共同購入 固執せず 寄付集め「現時点なし」 中山義隆市長会見 都知事尖閣発言

記者会見で石原都知事との会見について報告する中山市長=24日午後、市役所
記者会見で石原都知事との会見について報告する中山市長=24日午後、市役所

 東京都が尖閣諸島を購入する方針を示したことをめぐり、石原慎太郎都知事と会談した中山義隆市長は24日、市役所で記者会見し「都と共同購入できるならやりたいが、地権者の意向が第一。現段階ではこだわっていない」と述べ、必ずしも市と都の共同購入を主張しない考えを示した。

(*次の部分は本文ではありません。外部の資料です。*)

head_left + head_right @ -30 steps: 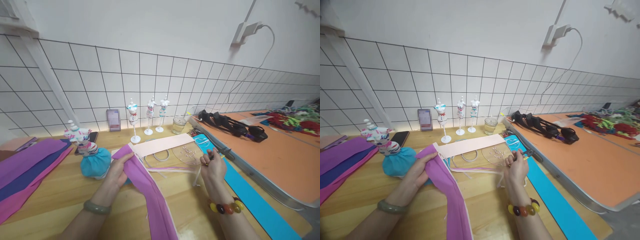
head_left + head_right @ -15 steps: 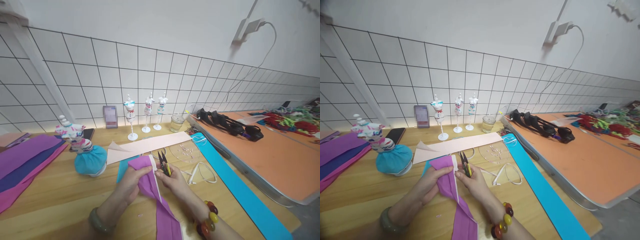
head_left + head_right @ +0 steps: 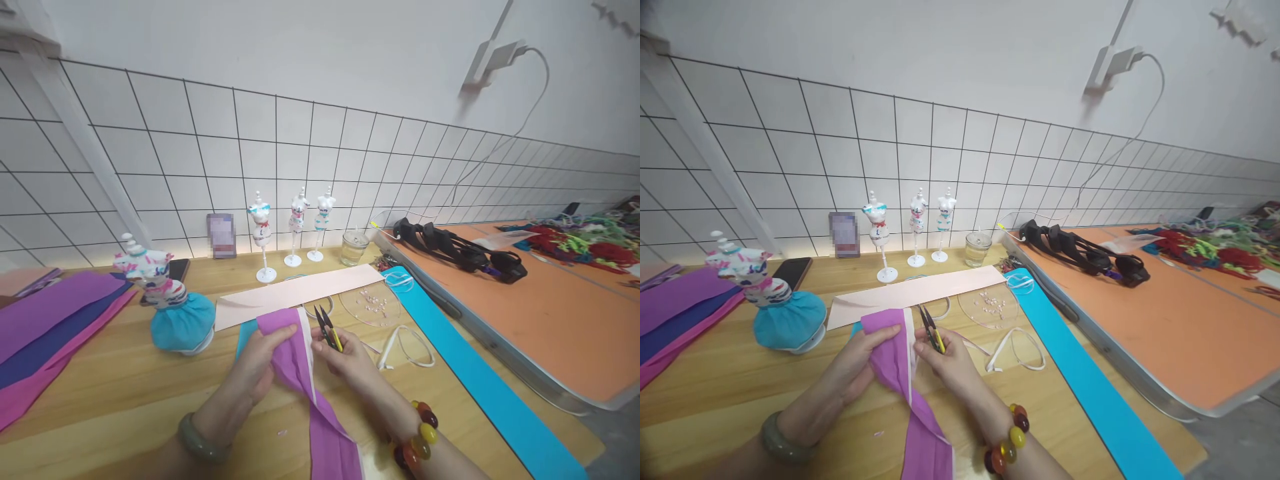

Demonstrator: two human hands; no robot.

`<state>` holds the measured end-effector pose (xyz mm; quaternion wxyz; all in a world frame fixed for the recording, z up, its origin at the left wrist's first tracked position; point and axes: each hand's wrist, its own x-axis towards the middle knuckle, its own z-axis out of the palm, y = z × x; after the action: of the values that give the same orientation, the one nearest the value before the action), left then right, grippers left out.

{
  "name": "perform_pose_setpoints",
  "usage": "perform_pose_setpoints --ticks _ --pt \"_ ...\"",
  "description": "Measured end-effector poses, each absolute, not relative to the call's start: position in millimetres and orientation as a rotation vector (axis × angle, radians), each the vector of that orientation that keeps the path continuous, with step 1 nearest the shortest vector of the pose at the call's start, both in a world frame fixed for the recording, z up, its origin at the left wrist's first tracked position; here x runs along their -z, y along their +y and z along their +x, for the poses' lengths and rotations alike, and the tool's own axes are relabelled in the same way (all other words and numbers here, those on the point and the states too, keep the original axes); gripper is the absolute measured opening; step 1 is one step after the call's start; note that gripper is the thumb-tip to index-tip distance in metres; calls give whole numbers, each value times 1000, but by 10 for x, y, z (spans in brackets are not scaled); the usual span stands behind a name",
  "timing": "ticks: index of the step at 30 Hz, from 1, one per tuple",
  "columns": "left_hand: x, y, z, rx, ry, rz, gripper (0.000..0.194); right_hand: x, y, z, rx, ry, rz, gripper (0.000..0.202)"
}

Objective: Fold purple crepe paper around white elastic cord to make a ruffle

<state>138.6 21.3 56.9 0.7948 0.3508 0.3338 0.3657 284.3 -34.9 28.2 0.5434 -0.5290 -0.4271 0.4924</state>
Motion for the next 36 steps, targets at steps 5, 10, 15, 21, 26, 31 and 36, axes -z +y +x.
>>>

 ただ、共同購入が決まった場合の財政負担については「市の財政では厳しい。ふるさと納税などで基金を作って(寄付を)募集する形になると思う。現時点では、すぐに寄付を集める考えはない」とした。


 尖閣諸島で野生のヤギが繁殖し、生態系に悪影響を及ぼしているとされることについて石原都知事は「都には、小笠原諸島の世界遺産登録時にヤギを駆除したノウハウがある。尖閣諸島でも市と協力して実施したい」と述べたという。


 石原都知事は市との連絡を緊密にするため、都職員を市に派遣する可能性も検討する考えを示した。

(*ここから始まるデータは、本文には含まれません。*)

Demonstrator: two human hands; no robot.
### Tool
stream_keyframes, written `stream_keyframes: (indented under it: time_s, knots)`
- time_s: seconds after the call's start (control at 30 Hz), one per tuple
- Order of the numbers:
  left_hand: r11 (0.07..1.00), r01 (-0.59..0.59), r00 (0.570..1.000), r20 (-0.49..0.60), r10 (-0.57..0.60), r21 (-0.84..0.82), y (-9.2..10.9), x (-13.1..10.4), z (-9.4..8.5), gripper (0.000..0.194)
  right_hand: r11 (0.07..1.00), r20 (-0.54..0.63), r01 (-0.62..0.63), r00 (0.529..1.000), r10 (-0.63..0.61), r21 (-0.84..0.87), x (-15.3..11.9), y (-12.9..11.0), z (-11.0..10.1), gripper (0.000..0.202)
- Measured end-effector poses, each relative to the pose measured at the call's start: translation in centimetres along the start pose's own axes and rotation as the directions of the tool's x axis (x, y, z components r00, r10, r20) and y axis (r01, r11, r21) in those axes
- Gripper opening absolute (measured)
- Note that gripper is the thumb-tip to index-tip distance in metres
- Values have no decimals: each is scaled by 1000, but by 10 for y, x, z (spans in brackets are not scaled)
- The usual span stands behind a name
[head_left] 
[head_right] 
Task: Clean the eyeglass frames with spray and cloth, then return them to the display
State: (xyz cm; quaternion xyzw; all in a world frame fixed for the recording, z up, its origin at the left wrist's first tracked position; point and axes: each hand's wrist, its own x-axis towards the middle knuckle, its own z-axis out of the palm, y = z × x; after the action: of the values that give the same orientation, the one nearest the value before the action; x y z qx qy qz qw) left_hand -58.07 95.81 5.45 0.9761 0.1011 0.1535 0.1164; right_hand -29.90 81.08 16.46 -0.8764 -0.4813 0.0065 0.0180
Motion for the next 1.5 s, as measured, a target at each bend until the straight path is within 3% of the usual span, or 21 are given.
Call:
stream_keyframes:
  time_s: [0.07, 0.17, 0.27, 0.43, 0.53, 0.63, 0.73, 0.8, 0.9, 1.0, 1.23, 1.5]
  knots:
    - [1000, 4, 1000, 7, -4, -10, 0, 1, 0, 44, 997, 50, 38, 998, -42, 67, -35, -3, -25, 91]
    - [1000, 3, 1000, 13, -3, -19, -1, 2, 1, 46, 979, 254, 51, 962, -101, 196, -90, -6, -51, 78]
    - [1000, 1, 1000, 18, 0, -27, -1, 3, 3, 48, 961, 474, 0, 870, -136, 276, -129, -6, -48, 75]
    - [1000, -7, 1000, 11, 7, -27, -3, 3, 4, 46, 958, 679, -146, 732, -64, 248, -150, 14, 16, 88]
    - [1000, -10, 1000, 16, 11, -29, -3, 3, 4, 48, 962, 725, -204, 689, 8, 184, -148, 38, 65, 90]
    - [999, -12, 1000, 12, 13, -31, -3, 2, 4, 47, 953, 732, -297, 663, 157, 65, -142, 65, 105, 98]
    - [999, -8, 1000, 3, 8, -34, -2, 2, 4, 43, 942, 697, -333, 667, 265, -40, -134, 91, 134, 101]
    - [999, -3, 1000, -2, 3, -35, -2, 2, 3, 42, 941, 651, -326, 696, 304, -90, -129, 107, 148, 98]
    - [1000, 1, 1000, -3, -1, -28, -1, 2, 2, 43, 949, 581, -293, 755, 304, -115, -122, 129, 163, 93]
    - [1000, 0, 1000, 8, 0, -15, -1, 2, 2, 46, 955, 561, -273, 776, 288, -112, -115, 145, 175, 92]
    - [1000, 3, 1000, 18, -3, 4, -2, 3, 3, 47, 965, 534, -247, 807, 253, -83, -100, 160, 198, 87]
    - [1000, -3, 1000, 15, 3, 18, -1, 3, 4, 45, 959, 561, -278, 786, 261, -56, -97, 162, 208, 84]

 中山市長は石原都知事に対し、県立八重山病院の医師不足問題を説明し「都職員の医師をローテーションで派遣できないか」と改めて要請した。


 都の尖閣諸島購入に、中国や台湾が反発していることについて中山市長は「国内の個人所有の土地を都が買うことに、外国から意見を言われる筋合いはない」と指摘。


 尖閣諸島を購入することによる都民の利益については「都民のエネルギーや食料などを運んでいるタンカーが南西諸島の沖合を通っている。供給ラインを守るという意味では都民の利益に資する」と述べた。